Listed entries:

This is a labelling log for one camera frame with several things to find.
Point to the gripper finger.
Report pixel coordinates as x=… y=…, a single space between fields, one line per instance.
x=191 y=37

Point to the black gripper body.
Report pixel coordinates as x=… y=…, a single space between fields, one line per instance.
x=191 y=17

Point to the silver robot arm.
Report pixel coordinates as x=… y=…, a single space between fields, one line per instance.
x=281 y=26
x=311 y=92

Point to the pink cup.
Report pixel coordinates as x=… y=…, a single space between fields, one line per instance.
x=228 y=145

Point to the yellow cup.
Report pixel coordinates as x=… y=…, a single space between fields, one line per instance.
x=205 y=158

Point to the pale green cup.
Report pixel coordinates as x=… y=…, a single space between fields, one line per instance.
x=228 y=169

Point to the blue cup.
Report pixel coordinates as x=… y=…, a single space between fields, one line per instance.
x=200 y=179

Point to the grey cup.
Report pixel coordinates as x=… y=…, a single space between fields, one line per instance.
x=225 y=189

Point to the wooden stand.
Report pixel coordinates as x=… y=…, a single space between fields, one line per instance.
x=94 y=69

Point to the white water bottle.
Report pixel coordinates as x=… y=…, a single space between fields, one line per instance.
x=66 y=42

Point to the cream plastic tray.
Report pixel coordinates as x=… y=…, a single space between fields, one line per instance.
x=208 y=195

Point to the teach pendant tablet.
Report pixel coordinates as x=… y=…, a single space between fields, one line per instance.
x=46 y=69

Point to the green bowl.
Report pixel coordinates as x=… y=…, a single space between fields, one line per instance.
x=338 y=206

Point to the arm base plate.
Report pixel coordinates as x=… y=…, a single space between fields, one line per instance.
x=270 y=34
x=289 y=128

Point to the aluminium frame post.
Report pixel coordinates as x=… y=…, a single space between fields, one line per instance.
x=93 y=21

* * *

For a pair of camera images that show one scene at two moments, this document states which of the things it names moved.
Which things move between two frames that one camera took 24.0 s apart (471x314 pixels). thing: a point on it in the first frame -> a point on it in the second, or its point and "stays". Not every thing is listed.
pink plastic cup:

==

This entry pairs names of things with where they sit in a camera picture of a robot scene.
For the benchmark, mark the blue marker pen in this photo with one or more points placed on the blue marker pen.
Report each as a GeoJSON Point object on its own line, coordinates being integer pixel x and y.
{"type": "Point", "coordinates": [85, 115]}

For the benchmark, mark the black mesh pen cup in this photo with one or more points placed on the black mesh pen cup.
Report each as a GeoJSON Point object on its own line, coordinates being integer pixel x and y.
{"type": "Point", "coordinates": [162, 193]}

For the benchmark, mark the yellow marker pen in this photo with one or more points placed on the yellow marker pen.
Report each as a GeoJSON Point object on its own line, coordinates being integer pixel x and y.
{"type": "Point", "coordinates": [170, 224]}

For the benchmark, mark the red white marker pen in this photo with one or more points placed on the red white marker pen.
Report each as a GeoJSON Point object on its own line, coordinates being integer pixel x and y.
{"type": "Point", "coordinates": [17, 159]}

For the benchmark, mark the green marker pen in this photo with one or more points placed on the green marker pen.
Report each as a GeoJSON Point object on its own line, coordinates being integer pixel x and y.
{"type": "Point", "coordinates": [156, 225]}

Prompt: Looking at the listing above, how many of its lines contain "gripper"? Say only the number.

Answer below: 2